Notes to Self: Mongo Aggregate Pipeline Sorting Redux
A better solution to the lack of NULL LAST sorting in Mongo.
Photo by Martin Adams on Unsplash
In my previous post on this
subject
I described a way to use multiple Mongo queries, followed by Python’s
itertools.chain()
to do NULL LAST
sorting in Mongo (which isn’t a thing
that exists as a feature of the DB).
However, I knew that this wasn’t an optimum solution. Partly because it’s doing multiple queries, but mostly because it means that doing things like pagination are really complicated thereafter.
… but there is a better way.
Listen to people who’ve been there before
As it turns out, I’m currently working for a client whose principal Product
Owner was a SQL DB admin in a past life. Discussing this with him, I
complained about the lack of NULL LAST
sorting in Mongo, and he, having
worked in a world where NULL LAST
wasn’t a thing, came up with this rather
elegant solution:
Instead of fetching all the nulls, and then all the not nulls, then sorting
the not-nulls, then returning the data with nulls last, you can do the
equivalent of COALESCE
-ing the nulls to some sane-but-guaranteed-to-be-last
value (which obviously depends on the datatype of the field being sorted-upon)

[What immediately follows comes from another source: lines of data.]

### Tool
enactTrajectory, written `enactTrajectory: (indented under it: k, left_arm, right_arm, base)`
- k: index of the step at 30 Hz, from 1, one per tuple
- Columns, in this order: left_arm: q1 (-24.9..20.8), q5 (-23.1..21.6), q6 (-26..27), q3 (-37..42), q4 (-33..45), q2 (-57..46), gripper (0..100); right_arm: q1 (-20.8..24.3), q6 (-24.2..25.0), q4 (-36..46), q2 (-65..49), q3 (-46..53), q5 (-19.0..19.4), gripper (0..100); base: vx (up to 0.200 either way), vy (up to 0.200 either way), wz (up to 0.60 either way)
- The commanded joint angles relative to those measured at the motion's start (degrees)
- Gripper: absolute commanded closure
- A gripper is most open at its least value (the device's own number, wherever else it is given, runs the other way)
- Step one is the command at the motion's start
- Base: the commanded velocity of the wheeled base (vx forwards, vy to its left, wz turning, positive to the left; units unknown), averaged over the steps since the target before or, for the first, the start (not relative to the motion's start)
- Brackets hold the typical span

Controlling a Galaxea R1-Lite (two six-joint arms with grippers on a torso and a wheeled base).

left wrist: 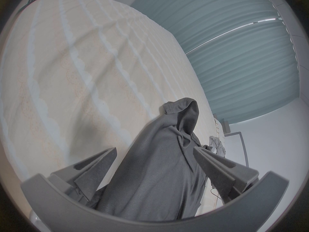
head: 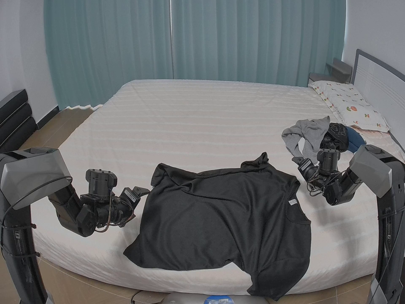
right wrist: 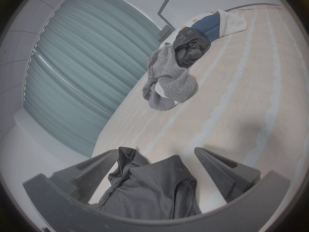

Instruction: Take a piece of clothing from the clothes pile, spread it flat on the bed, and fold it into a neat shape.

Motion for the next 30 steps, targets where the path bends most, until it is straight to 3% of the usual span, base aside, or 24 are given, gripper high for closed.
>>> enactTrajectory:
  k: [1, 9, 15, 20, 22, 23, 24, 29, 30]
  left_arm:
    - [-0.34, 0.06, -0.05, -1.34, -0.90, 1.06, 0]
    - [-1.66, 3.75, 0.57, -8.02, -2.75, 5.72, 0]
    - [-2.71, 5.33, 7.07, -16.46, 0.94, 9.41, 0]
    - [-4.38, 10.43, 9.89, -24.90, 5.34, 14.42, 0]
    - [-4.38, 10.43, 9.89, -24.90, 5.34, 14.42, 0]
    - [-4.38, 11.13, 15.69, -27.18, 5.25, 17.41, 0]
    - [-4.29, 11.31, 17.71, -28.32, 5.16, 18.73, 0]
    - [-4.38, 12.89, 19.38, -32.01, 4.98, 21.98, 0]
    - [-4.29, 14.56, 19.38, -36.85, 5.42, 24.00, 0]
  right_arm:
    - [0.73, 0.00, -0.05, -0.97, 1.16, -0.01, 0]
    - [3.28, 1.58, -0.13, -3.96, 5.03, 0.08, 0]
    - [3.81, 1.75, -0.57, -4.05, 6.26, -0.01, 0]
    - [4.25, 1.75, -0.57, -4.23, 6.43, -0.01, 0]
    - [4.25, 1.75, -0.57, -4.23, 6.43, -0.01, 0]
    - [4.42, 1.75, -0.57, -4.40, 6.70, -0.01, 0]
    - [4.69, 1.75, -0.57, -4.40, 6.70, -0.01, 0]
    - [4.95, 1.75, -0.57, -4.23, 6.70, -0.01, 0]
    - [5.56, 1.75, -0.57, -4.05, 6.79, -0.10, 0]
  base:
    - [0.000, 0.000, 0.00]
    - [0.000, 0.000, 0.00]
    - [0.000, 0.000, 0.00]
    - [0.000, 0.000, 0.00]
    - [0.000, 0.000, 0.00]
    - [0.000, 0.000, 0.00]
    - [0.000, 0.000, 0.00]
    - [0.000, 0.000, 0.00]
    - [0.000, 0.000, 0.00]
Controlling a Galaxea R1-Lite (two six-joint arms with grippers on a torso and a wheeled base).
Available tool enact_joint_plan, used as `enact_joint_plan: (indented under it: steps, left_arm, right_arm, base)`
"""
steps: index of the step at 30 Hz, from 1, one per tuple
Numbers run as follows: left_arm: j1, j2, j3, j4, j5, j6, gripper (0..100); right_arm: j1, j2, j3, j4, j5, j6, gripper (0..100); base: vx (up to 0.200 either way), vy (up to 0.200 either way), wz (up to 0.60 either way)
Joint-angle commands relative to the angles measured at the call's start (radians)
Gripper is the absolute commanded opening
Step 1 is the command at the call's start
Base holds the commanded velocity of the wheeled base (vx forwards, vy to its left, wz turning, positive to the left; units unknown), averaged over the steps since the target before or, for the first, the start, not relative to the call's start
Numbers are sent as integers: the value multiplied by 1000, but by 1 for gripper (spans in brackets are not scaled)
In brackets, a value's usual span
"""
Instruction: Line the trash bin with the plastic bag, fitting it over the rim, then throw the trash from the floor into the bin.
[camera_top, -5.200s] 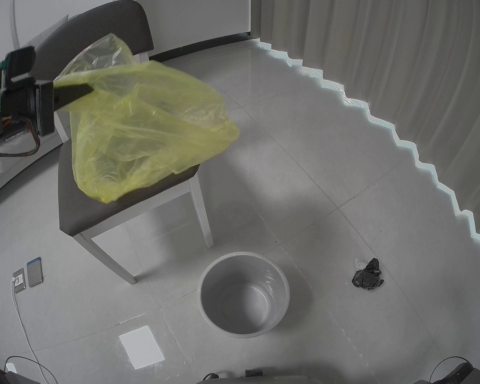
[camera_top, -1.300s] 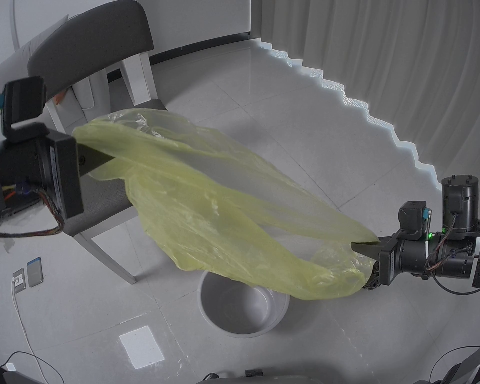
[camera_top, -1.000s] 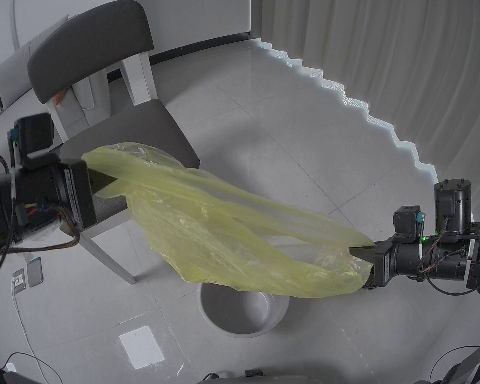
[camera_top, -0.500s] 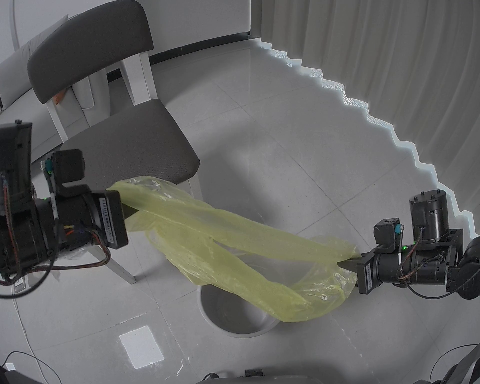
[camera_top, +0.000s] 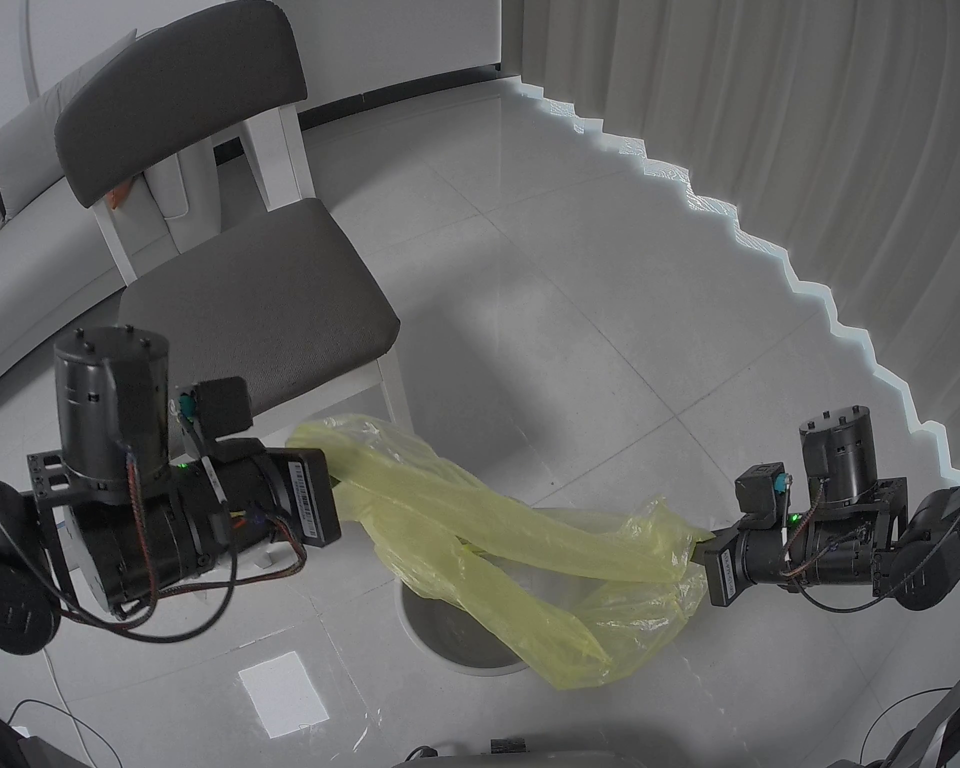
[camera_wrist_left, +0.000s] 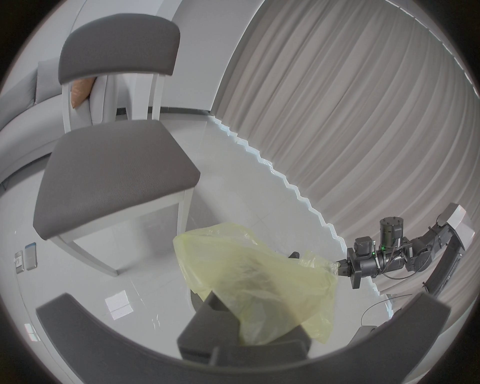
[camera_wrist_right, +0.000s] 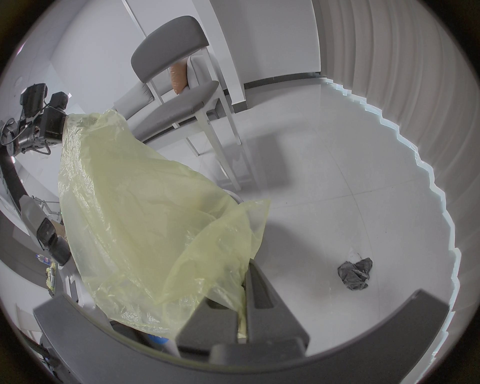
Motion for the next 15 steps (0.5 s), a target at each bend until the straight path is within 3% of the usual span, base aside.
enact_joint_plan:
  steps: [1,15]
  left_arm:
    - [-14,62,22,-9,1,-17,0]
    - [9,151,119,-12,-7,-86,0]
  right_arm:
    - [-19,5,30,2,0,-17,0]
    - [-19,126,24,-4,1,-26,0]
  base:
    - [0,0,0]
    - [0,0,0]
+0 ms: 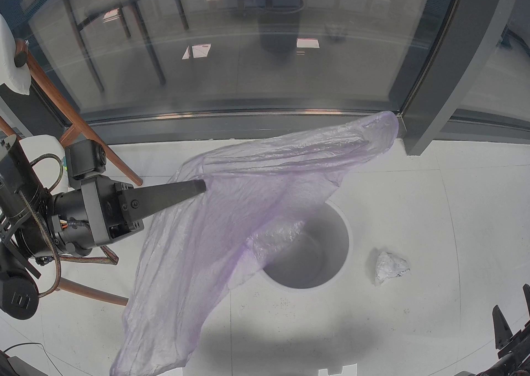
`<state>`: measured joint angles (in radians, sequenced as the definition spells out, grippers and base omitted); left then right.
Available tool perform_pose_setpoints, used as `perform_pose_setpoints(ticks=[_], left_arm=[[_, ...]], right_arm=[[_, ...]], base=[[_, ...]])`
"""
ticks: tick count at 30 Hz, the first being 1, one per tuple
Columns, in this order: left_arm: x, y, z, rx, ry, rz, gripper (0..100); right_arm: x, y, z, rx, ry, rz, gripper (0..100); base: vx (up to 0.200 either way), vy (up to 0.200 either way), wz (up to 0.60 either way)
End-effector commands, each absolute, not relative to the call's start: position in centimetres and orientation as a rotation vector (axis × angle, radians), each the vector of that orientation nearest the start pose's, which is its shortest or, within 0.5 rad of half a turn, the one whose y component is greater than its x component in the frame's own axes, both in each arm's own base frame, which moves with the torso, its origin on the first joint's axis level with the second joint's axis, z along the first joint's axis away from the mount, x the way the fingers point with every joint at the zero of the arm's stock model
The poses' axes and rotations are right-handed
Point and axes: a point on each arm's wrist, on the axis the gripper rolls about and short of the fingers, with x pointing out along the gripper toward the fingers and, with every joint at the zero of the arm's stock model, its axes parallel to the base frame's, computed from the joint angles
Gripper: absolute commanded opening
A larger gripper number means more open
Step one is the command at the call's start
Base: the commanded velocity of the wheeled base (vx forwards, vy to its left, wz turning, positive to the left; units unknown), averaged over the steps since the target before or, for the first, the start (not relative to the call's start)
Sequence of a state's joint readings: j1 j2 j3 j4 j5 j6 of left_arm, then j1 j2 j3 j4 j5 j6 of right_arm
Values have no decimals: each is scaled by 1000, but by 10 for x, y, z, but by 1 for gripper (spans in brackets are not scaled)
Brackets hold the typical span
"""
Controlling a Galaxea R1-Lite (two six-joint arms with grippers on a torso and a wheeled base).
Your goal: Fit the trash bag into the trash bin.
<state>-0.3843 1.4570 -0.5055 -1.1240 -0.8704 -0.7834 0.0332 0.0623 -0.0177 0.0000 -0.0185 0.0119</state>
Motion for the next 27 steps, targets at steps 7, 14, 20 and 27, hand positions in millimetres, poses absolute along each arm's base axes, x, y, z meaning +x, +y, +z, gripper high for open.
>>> perform_pose_setpoints(ticks=[7,14,20,27], left_arm=[[196,-101,207,-630,350,-1251,0],[197,-102,206,-635,359,-1250,0],[193,-108,206,-629,368,-1281,0],[194,-117,208,-619,342,-1330,0]], right_arm=[[-18,-1,77,12,63,15,100],[-18,-1,77,12,63,15,100],[-18,-1,77,12,63,15,100],[-18,-1,77,12,63,15,100]], base=[[0,0,0],[0,0,0],[0,0,0],[0,0,0]])
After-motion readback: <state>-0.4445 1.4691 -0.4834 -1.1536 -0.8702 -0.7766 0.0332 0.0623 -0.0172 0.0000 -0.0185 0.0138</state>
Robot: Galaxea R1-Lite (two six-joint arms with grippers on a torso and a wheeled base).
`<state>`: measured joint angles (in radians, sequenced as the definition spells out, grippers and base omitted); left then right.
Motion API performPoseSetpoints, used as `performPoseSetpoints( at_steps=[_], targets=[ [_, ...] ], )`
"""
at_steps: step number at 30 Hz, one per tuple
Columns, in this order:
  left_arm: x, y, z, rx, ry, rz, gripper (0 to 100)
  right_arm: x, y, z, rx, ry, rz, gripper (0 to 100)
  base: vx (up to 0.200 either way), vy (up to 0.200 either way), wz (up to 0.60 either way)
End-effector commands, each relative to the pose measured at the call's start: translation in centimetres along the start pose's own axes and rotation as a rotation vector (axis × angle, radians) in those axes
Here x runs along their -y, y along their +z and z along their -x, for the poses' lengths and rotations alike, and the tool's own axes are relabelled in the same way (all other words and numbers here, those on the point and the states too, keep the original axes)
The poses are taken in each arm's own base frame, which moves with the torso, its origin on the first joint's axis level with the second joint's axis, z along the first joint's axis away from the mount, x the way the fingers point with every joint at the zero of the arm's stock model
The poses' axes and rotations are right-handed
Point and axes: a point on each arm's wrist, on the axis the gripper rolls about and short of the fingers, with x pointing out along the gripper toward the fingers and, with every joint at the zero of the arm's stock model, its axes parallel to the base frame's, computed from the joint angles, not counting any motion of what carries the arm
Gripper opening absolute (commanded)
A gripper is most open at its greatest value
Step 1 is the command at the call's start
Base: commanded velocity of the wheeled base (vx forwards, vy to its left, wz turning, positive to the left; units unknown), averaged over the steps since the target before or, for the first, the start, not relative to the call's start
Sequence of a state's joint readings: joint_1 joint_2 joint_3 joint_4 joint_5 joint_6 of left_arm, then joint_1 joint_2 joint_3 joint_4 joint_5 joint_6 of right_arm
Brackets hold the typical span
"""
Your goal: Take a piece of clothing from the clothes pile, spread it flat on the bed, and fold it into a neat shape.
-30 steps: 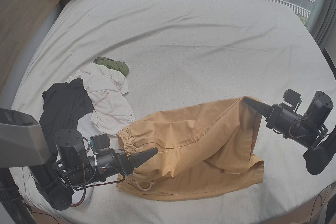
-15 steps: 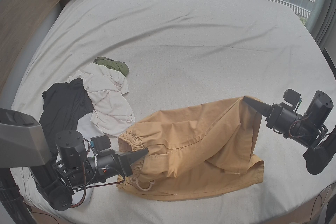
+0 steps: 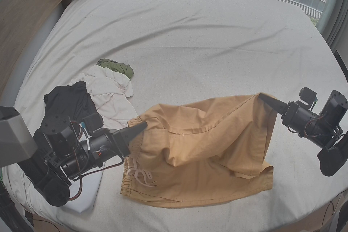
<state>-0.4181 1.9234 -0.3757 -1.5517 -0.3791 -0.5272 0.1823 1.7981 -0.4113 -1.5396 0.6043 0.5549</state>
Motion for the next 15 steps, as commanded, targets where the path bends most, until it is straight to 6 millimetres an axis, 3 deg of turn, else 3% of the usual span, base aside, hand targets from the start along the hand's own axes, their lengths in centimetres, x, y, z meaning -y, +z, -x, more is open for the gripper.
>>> performPoseSetpoints(
  at_steps=[1,15],
  targets=[
    [0.2,1.5,0.5,0.051,-0.009,-0.023,0,0.3,1.0,0.5,0.03,-0.01,0.013,0,0.0,0.0,0.0],
    [1.0,3.0,1.3,0.105,-0.03,-0.045,0,0.4,2.8,1.5,0.078,-0.011,0.023,0,0.0,0.0,0.0]
  ],
)
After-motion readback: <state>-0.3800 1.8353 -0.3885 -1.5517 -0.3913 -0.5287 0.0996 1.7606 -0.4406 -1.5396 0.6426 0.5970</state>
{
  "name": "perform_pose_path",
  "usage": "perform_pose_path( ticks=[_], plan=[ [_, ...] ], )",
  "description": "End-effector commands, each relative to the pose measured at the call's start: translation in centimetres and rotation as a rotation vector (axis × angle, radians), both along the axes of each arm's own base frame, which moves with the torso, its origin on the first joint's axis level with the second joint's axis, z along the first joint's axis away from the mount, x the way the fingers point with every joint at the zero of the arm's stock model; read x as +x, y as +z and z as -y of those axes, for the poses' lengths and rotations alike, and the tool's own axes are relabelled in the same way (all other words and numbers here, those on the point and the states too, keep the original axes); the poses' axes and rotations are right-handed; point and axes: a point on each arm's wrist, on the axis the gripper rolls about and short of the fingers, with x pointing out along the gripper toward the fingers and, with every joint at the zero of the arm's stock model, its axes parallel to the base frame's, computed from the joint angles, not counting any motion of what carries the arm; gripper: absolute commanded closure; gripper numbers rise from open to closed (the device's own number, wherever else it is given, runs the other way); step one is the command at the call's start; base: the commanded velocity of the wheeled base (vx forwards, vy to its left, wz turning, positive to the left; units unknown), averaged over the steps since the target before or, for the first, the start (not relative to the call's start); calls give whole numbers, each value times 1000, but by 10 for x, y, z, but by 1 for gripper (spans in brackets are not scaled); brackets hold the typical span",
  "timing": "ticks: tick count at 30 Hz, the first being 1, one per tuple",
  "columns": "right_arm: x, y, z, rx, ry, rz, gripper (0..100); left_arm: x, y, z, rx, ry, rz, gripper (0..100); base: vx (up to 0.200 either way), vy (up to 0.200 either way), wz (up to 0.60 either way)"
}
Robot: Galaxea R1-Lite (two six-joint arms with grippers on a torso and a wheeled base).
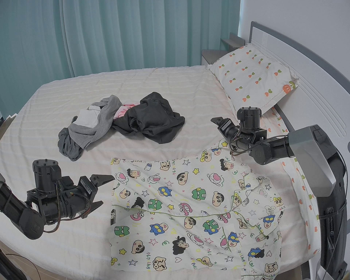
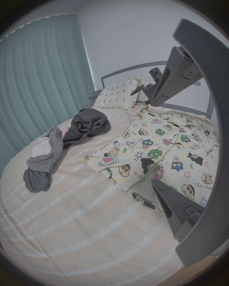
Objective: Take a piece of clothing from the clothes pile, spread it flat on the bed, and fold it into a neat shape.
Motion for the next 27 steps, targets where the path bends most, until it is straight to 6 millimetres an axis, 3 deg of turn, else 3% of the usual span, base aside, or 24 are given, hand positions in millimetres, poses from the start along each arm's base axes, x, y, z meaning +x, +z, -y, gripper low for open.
perform_pose_path(
  ticks=[1, 6, 8, 16, 27],
  plan=[
    [10, -5, 6, 10, -24, 29, 0, 1, -3, 0, 1, 0, -13, 0, 0, 0, 0],
    [16, -22, 5, -1, -21, 66, 0, 2, -5, 0, 3, 0, -19, 0, 0, 0, 0],
    [16, -30, 3, -105, 7, 85, 0, 2, -6, 0, 5, 0, -24, 0, 0, 0, 0],
    [12, -17, -17, -187, -4, 208, 0, 3, -9, 1, 7, -2, -35, 0, 0, 0, 0],
    [2, -20, -42, -548, 14, 284, 0, 3, -9, 3, 8, -9, -35, 0, 0, 0, 0]
  ],
)
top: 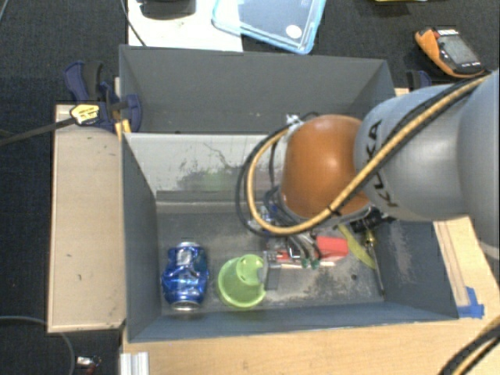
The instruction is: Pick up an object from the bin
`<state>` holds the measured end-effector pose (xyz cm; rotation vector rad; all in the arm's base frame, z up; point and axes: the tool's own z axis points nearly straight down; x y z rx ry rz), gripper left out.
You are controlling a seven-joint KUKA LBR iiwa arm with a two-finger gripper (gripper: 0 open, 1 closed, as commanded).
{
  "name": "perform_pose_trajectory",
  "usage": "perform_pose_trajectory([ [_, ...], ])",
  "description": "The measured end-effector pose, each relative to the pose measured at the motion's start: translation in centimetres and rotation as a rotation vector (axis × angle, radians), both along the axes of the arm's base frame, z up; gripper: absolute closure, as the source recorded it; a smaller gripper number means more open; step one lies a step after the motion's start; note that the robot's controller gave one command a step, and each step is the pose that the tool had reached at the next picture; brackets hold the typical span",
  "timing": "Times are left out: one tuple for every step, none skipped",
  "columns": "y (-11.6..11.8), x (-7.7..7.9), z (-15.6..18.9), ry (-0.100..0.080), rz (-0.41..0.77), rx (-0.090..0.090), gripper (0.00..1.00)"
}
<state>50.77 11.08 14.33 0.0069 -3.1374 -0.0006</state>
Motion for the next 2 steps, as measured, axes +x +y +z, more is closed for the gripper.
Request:
perform_pose_trajectory([
  [-0.1, 0.2, 0.4, -0.007, -0.005, 0.001, 0.0],
  [-6.2, 3.2, -4.1, -0.011, -0.06, -0.005, 0.0],
])
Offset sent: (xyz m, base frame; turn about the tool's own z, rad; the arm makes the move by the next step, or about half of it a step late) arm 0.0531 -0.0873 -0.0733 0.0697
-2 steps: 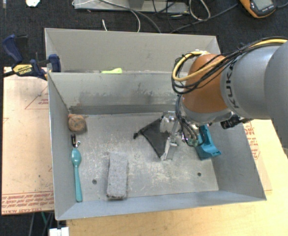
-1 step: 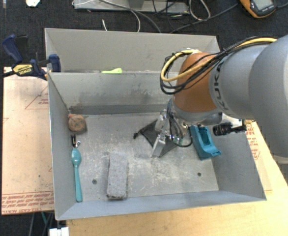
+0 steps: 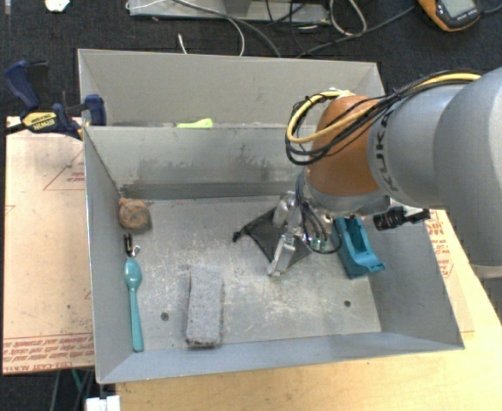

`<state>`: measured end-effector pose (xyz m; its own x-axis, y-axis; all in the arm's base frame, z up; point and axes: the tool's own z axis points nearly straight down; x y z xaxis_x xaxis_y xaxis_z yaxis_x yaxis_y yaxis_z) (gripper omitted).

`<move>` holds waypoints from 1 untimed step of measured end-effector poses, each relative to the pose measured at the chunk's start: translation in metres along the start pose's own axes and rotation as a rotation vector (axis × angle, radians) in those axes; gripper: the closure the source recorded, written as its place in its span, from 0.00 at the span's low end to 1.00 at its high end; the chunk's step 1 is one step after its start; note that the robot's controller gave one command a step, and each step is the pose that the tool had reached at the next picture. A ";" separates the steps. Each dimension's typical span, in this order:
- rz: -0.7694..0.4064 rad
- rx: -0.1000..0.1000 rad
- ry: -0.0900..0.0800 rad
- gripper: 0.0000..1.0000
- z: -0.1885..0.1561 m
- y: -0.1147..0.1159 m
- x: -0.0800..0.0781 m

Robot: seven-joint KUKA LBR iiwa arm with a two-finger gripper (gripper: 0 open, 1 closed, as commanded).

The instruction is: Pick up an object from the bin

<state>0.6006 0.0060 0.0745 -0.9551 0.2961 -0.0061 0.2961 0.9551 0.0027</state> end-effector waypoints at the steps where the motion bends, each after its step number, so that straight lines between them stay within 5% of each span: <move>1: 0.139 -0.005 0.000 1.00 0.003 -0.003 -0.012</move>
Offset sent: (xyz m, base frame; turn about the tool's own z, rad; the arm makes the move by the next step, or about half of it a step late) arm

and then sort by the sort field.
The solution in practice
Previously, we defined the following data model (in MongoEngine syntax):
class BlogTag(Document):
title = StringField(required=True)
slug = StringField(required=True)
hidden = BooleanField()
class BlogPost(Document):
title = StringField(required=True)
body = StringField(required=True)
tags = ListField(ReferenceField(BlogTag))
draft = BooleanField()
We wanted to sort by the number of tags on a BlogPost
, with posts with
a null
tag count (because they’re drafts and therefore don’t count) always
last.
We can’t use $ifNull
here (normally, we would), because it doesn’t really
apply. The tag count being null
is a function of the draft
flag. Instead
we use $switch
in the $addFields
pipeline. We can drop the $match
block
since we no longer want to return only the non-draft posts.
pipeline = [
{
"$addFields": {
"tag_count": {
"$switch": {
"branches": [
{
"case": {"$ne": ["draft", false]},
"then": null_value,
}
],
"default": {
"$size": {
"$filter": {
"input": "$tags",
"as": "tag",
"cond": {"$not": ["$$tag.hidden"]},
}
}
},
},
}
},
},
{"$sort": {"tag_count": 1 if order == "asc" else -1}},
];
null_value
here is any value which can reasonably replace a null
so that
the value will be last in a sorted set. This takes a different value depending
on whether we’re sorting ASC
or DESC
. If we’re sorting by ascending tag
count, this would be a large number - 99999999
or such. On the flip side,
when sorting by descending tag count we could set null_value
to -1
.
Summary
There’s nearly always a better way to skin the cat that you’re trying to skin.
Whilst this method adds some complexity to the pipeline (not much, but some),
it reduces complication from the calling code. And as the Zen of Python tells
us: Complex is better than complicated
.